File Management and Workflow

Why Programming or Coding? (Revisiting)

Coding is about formalizing your thinking about how you treat the data and automating the formalization task to be done repetitively. It improves efficiency, enhances reproducibility, and boosts creativity when it comes to finding new patterns in your data.

Benchmarks for reproducible data and statistical analyses:¹

Accuracy: Write a code that reduces the chances of making an error and lets you catch one if it occurs.
Efficiency: If you are doing it twice, see the pattern of your decision-making and formalize it in your code. Difference between Excel and coding
Replicate-and-Reproduce: Ability to repeat the computational process which reflects your thinking and decisions that you took along the way.
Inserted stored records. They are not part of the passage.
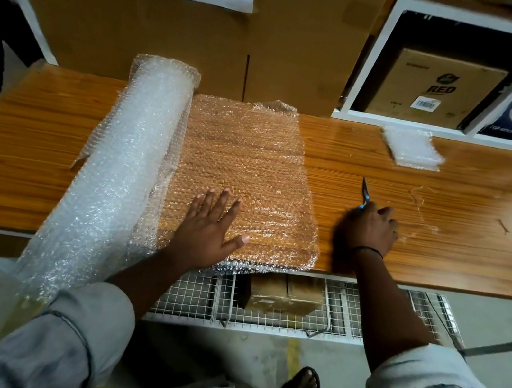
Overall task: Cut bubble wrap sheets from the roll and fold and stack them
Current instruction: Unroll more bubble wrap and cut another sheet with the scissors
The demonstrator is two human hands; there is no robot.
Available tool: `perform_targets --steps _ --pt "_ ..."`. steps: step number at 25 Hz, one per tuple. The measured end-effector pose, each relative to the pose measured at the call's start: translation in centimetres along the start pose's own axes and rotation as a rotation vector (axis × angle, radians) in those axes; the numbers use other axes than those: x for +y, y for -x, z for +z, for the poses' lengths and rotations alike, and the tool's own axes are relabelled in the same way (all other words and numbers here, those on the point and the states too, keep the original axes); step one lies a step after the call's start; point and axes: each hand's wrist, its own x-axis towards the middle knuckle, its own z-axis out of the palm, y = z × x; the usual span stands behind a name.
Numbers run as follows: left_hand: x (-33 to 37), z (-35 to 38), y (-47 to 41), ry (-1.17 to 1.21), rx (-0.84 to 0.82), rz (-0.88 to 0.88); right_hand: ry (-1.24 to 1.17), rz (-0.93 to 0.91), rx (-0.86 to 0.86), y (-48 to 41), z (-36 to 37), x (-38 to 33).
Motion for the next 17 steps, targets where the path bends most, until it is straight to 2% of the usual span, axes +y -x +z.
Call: perform_targets --steps 3,8,12,14,15,17 --pt "0.0 -0.1 0.0 0.007 0.0 -0.002 -0.04 -0.031 -0.036 0.2 -0.9 0.2" --pt "0.3 -0.4 0.4 0.009 -0.006 -0.001 -0.136 0.041 -0.125 0.4 -3.5 -0.1" --pt "0.3 -0.7 0.6 0.034 -0.058 -0.012 -0.153 0.038 -0.286 1.3 -5.5 -0.9" --pt "0.6 -1.0 1.1 0.088 -0.054 0.006 -0.403 0.067 -0.322 3.1 -5.8 -1.5" --pt "0.8 -1.0 1.8 0.112 -0.024 0.038 -0.667 0.125 -0.385 4.6 -5.9 -1.9" --pt "1.7 -0.3 3.4 0.071 0.07 0.147 -1.285 0.31 -0.65 8.8 -6.6 -2.7"
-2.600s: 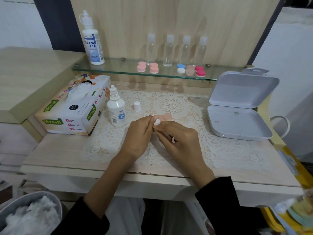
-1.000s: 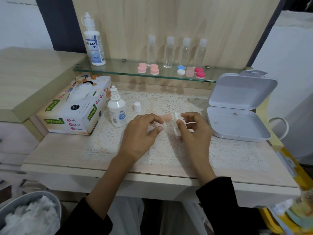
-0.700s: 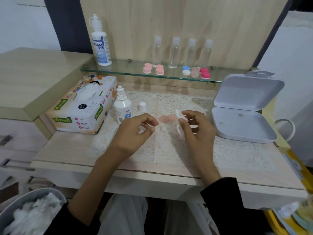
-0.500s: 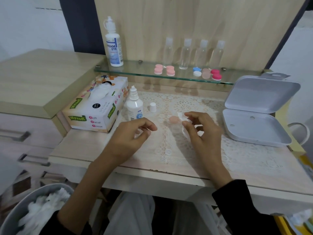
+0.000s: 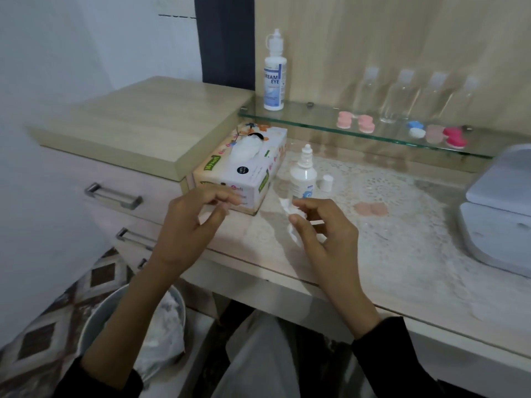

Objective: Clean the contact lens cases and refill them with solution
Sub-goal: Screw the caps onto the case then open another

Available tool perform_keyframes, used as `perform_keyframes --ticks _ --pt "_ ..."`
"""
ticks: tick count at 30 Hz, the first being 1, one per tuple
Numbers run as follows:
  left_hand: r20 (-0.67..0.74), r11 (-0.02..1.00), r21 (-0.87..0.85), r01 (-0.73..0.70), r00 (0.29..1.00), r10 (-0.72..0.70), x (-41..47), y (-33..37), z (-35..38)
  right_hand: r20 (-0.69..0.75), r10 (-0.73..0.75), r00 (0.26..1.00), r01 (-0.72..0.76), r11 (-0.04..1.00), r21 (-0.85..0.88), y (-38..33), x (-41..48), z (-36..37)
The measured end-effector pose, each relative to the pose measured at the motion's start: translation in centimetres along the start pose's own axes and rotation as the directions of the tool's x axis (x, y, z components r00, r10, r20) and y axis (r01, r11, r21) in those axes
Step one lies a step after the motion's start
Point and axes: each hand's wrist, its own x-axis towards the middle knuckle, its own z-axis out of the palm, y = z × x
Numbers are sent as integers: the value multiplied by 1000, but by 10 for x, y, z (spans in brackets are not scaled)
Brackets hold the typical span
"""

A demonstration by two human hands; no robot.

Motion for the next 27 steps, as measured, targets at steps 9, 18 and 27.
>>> perform_keyframes --ticks 9,18,27 --pt "-151 988 105 116 983 -99 -31 -38 -71 130 -87 988 69 988 135 -38 -9 73" --pt "-242 938 165 306 934 -262 -76 -79 -125 271 -135 953 80 976 205 -66 -36 149" --pt "-294 882 154 446 873 -390 -116 -104 -149 494 -123 861 -3 969 246 -63 -76 220"
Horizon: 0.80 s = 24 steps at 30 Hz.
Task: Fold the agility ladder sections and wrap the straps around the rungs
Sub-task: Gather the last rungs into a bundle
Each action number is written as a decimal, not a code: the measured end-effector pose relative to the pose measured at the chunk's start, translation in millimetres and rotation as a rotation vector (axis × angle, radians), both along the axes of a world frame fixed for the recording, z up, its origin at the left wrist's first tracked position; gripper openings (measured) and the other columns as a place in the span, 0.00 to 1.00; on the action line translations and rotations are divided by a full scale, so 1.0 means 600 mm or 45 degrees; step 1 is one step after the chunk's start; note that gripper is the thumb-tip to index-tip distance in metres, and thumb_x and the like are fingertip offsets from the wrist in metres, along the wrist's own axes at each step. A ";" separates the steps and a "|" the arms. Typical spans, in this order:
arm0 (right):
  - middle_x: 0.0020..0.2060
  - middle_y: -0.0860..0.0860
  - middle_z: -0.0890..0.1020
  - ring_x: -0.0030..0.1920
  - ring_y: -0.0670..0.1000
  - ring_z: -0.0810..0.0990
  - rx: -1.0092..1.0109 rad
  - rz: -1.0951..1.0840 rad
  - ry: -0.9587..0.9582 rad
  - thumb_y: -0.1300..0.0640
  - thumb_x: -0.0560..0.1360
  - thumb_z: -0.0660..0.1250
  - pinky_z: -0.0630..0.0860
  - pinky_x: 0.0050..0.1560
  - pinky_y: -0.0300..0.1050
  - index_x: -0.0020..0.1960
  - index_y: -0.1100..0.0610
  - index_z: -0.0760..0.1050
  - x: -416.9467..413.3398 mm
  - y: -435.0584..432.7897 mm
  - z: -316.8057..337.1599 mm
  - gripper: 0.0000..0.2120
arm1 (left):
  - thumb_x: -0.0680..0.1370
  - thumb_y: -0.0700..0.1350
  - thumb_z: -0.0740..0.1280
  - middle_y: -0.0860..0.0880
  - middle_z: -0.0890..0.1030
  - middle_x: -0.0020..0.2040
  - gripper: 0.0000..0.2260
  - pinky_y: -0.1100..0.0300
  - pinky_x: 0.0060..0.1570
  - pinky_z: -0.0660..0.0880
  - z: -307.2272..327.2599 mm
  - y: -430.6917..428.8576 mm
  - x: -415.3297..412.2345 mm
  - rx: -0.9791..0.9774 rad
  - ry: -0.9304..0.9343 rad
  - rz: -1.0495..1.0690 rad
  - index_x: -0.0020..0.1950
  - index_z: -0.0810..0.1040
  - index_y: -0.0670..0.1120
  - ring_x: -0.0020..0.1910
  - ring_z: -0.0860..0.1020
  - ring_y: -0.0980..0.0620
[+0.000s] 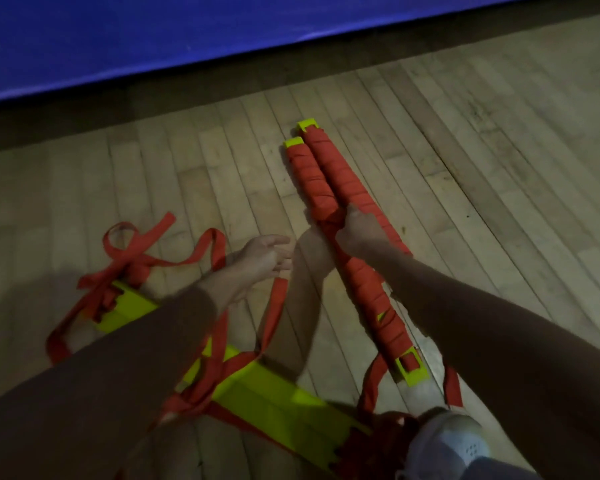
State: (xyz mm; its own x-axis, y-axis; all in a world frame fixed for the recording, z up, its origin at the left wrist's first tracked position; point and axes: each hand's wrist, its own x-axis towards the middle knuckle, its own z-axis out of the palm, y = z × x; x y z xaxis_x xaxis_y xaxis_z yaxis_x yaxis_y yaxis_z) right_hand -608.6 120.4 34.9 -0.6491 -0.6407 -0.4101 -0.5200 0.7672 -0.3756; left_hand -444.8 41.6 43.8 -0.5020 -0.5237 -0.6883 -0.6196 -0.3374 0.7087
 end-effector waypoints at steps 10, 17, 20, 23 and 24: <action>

Improves transparency and forces one to be deliberate and responsible about choices during analyses.
Human Interpretability: Writing code is not just about analyzing but allowing yourself and then others to be able to understand your analytic choices.
Public Good: Research is a public good. And the code allows your research to be truly accessible. This means you write a code that anyone else who understands the language can read, reuse, and recreate without you being present. We essentially ensure that by writing a readable and ideally publicly accessible code.

Guidelines

The article “Ten Simple Rules for Reproducible Computational Research” by Sandve et al. (2013) provides guidelines to ensure that computational research is reproducible, transparent, and robust. Here’s a summary of the key points:

Rule	Description	Notes
Documentation	Track how results are produced, including all steps in the analysis workflow.	Keep short notes on reults
Automation	Minimize manual data manipulation by using scripts and documenting any manual changes.	Make changes to raw data in your scripts
Version Control	Use version control systems for all custom scripts to track changes and maintain reproducibility.	Using Github
Comprehensive Records	Archive all versions of external programs used, all intermediate results, and exact observation conditions.	Keep notes about data in comments
Accessibility	Make raw data, scripts, and results publicly accessible to enhance transparency and replication.	Maintainig good workflow

File Management and Workflow

Understanding Absolute and Relative Paths

When working with files in any programming environment, paths specify the location of files and folders. These paths can be absolute or relative, and the choice between them significantly impacts reproducibility, portability, and ease of collaboration

Absolute Paths An absolute path provides the complete address of a file or folder, starting from the root directory of the file system. It tells the software exactly where to find a file, regardless of where the script is run.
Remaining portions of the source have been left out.